Member of the Wyoming House of Representatives from the 16th district
- In office January 11, 2011 – January 10, 2017
- Preceded by: Pete Jorgensen
- Succeeded by: Mike Gierau

Personal details
- Born: September 17, 1965 (age 60) Philadelphia, Pennsylvania, U.S.
- Party: Republican
- Profession: Business owner
- Website: ruthann.us

= Ruth Petroff =

American politician (born 1965)

Ruth Ann Petroff (born September 17, 1965, in Philadelphia, Pennsylvania) is an American politician and a former Republican member of the Wyoming House of Representatives representing District 16 from January 11, 2011, until January 10, 2017.

==Elections==
- In 2014, Petroff won the Republican Primary on August 19, unopposed with 521 votes.
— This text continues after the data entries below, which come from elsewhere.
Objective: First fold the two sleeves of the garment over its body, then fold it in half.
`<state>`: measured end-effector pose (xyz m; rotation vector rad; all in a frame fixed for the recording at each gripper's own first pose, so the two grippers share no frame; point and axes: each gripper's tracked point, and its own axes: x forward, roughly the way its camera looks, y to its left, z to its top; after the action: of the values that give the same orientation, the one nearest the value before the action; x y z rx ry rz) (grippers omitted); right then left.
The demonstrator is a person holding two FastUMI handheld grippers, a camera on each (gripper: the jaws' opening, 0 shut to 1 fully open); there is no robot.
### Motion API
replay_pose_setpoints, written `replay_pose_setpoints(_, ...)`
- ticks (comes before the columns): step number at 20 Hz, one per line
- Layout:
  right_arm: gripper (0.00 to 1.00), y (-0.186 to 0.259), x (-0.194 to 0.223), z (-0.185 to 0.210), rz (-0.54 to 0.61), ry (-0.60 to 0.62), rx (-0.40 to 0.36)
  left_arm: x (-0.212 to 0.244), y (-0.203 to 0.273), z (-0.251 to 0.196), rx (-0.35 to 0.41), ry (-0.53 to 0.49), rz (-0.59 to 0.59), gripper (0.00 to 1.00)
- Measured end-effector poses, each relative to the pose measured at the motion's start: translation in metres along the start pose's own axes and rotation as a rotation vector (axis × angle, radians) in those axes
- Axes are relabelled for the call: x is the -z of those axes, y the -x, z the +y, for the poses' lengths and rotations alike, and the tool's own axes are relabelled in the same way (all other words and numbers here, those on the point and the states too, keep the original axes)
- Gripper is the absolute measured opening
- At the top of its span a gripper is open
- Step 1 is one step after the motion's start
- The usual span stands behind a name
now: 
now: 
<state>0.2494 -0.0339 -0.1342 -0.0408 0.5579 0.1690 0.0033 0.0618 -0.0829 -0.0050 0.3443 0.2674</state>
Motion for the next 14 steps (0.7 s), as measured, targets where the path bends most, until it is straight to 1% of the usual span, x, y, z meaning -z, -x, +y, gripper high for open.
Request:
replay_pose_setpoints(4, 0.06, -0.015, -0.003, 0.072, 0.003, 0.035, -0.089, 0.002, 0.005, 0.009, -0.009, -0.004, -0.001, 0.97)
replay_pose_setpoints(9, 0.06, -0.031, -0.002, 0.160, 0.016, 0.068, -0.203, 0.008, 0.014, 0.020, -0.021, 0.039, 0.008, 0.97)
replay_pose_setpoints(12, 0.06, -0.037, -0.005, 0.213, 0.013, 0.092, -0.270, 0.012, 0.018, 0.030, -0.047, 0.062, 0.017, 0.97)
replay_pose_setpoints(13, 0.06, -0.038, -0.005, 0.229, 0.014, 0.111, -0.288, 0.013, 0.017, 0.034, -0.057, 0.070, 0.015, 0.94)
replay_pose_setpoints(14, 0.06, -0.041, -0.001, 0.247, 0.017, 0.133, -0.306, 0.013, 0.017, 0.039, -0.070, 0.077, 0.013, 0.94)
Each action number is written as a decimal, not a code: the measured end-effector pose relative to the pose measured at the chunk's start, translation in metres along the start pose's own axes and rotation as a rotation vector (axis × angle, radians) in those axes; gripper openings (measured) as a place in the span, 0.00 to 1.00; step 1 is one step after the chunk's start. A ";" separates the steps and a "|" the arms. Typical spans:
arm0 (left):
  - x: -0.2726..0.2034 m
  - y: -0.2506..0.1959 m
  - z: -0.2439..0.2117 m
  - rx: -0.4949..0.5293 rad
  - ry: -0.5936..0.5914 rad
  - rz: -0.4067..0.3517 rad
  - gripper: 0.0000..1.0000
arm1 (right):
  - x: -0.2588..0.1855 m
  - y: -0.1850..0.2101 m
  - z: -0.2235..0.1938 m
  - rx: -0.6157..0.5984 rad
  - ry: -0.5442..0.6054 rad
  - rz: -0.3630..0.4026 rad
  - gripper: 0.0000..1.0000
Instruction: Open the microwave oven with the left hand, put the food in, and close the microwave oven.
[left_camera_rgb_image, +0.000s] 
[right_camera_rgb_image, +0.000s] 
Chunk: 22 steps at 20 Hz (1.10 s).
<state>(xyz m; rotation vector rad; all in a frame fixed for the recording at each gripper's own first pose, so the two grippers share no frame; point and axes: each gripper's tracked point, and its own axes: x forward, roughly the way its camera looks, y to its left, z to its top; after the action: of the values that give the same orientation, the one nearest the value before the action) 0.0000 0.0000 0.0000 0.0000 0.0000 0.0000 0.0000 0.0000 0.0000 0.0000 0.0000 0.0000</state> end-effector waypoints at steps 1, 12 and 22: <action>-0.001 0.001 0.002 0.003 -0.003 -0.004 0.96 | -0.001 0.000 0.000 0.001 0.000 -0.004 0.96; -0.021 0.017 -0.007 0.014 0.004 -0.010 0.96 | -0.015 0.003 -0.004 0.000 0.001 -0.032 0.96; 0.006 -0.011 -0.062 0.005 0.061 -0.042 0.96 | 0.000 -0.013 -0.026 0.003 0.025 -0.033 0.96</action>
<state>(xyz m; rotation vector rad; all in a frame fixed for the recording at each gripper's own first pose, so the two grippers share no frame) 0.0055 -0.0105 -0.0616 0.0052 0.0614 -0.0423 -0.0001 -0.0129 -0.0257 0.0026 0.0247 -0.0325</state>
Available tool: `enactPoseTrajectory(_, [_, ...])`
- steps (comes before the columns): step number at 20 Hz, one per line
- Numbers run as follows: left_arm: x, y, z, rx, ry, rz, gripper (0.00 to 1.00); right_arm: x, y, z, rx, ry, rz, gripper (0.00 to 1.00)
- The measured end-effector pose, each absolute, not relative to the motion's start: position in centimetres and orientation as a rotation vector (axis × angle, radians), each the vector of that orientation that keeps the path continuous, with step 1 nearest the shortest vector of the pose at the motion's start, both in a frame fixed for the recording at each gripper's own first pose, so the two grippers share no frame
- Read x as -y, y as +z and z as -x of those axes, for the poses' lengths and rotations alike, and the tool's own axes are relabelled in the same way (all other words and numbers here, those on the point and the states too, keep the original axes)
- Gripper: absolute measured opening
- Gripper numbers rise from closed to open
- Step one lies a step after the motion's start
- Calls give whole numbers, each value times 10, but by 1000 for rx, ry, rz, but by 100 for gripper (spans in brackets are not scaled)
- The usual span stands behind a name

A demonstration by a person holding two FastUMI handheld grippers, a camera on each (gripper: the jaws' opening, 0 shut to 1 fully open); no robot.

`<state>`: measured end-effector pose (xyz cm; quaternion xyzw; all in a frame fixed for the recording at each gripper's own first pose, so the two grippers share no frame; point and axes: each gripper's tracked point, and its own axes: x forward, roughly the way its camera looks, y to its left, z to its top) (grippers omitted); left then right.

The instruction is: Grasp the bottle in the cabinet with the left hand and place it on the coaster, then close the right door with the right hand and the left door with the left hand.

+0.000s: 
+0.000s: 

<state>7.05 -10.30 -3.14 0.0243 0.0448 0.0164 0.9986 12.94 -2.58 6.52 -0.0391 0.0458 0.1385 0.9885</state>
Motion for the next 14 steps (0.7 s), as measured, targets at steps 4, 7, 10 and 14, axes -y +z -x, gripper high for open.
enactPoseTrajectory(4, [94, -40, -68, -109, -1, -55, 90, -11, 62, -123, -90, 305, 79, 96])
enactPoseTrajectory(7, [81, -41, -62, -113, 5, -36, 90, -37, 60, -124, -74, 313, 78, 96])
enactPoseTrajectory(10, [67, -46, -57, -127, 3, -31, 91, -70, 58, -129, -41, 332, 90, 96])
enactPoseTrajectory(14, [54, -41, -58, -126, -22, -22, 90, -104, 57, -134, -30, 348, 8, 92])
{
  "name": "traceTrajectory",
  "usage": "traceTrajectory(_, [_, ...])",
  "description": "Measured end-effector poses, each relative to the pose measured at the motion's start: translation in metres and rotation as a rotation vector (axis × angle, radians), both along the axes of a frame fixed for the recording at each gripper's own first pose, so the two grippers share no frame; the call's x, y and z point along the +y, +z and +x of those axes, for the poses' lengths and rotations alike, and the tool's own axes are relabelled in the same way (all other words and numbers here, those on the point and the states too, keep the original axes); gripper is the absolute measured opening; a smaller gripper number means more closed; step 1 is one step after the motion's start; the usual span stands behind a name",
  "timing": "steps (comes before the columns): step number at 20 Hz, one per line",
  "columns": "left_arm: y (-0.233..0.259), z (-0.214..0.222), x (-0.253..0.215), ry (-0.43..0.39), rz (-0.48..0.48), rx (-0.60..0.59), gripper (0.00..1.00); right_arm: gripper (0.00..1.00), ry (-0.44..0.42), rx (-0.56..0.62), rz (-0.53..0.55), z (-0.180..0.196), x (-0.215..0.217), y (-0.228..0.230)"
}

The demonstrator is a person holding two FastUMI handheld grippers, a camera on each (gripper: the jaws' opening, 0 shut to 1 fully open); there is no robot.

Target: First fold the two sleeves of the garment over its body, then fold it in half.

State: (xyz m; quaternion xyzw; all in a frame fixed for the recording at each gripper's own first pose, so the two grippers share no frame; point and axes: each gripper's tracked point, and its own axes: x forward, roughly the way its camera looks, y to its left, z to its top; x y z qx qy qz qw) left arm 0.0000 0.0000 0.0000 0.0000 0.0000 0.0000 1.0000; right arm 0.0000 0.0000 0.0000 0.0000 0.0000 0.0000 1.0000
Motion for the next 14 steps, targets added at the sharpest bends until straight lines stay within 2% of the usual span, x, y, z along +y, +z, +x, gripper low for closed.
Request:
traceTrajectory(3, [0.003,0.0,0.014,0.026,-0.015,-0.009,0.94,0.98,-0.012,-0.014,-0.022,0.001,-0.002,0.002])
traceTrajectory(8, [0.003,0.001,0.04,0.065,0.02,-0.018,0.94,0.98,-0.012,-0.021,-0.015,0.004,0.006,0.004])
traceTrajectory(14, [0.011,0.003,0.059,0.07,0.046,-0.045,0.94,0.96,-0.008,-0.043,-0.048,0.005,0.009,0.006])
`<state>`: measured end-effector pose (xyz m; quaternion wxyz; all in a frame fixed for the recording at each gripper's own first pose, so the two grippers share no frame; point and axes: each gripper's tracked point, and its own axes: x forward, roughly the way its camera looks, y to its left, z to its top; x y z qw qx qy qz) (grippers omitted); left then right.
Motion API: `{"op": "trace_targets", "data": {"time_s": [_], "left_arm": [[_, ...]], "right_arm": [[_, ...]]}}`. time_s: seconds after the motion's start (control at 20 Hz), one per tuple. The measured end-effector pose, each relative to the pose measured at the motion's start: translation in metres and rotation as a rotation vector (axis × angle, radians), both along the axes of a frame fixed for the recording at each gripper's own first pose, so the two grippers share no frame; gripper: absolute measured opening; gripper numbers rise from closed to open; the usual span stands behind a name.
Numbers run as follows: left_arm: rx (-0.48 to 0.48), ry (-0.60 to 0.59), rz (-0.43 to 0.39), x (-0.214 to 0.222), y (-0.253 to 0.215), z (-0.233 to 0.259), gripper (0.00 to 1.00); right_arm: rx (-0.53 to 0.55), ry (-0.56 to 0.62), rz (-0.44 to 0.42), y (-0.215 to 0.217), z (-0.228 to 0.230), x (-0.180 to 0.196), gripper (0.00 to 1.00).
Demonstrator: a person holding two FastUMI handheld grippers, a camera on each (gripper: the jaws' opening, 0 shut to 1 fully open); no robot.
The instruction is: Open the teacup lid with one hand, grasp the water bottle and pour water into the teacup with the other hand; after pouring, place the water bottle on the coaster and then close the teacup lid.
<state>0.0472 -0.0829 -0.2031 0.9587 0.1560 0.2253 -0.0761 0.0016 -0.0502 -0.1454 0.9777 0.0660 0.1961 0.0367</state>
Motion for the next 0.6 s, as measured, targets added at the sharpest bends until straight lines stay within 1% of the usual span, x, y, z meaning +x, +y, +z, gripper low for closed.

She was unopposed in the general election, which she won with 1,947 votes.
- In 2012, Petroff won the August 21, 2012 Republican Primary with 460 votes (56.0%), and was unopposed for the November 6, 2012 General election, winning with 2,810 votes.
- In 2010, when Democratic Representative Pete Jorgensen retired and left the District 16 seat open, Petroff won the August 17, 2010 Republican Primary with 951 votes (58.6%), and won the November 2, 2010 General election with 2,150 votes (54.2%) against Democratic nominee Len Carlman.